On the face of it, a gothic western, influenced equally by Sergio Leone and Samuel Beckett, seems an unlikely candidate for a Booker Prize nomination. Patrick deWitt explains how he went about creating a minor modern masterpiece.

Roisin Dwyer, 31 Aug 2012

“It takes a lot of energy to work on a long project and that needs to regenerate every day,” says DeWitt. “So when plot and characters are in flux it’s more absorbing. Eli, for example, is a little bit of everything, much more fascinating to spend time with. It’s the same socialising, people who are really kind and always have a kind word are fine to spend time with – but it’s not nearly as interesting as someone who has ups and downs. It’s more interesting for me to go through a range of emotions and deeds.”

Currently on a literary residency in Paris with his wife and young son in tow, DeWitt has found himself between two projects. He has recently abandoned a contemporary tale of a corrupt investment banker he’d been working on, to concentrate on a dark fable about a young man who moves to a remote monastery.

“The guideline for me generally is that if something is dragging and I’m not having a good time I tend to become overly-critical,” he says. “I was struggling with the investment advisor story so for the time being I have stepped away and I’m working on the fable. It is a nasty story but it is a lot of fun and has my full attention right now. In terms of what is going to be the next novel I’m not really sure – but one of the two will win out.”

DeWitt struggled with the discipline of writing a screenplay, though he credits the innate restrictions of the form with the success of Terri.

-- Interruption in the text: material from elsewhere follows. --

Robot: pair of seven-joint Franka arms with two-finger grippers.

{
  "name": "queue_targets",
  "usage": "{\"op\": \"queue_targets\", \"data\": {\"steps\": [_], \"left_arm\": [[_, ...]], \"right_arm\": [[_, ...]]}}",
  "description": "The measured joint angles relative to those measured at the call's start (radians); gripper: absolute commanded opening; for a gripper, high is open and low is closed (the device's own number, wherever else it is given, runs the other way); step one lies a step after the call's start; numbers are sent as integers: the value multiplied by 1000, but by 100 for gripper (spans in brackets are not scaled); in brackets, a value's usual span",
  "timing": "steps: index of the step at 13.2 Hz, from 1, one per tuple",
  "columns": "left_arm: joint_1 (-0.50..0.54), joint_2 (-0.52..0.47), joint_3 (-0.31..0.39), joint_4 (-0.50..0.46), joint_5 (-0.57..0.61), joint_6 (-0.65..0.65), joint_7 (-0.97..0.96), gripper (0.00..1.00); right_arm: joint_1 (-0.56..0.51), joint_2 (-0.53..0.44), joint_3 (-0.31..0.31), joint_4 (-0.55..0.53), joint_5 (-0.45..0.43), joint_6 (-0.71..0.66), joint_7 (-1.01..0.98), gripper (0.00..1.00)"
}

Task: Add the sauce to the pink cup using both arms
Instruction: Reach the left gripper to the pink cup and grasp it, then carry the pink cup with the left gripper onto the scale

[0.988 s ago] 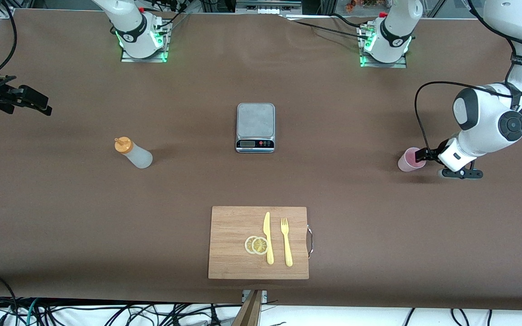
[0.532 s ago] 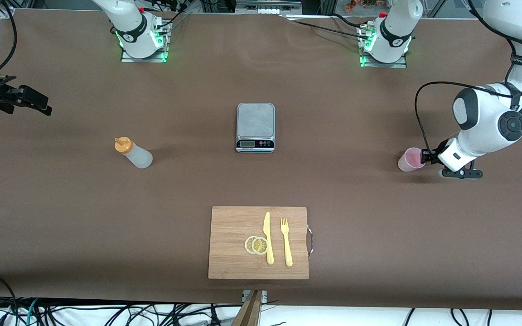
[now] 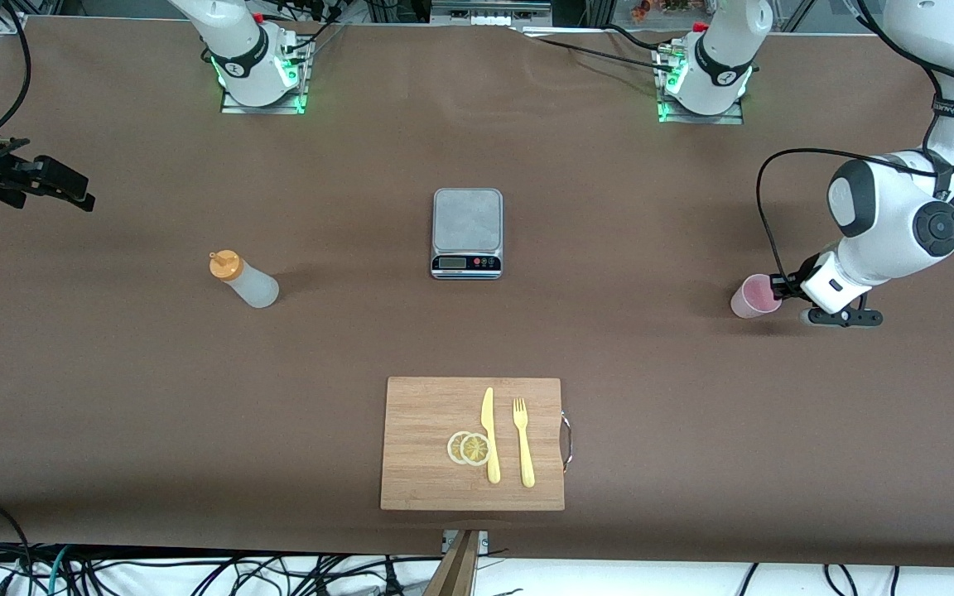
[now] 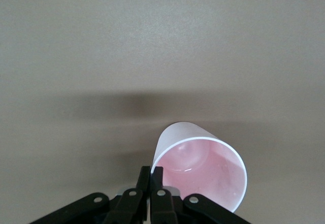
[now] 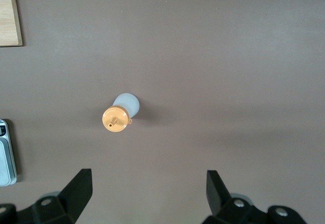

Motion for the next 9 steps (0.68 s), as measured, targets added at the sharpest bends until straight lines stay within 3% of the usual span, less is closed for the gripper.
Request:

“They are very different,” he says. “Fiction is much more expansive and you can really do anything you want to – whereas with screenwriting there are some really rigid rules and guidelines that you have to go by. Terri was my first screenplay but as I got into it I found the rules almost made it like a puzzle and it was actually kind of fascinating. It was also maddening at times because, with a book, you don’t really need to have a conclusion – it can just sort of end! I remember the end of Terri was really difficult and unpleasant: I was pulling my hair out. But I am happy with the end result, so I owe it to the rules for guiding me towards what now is the film.”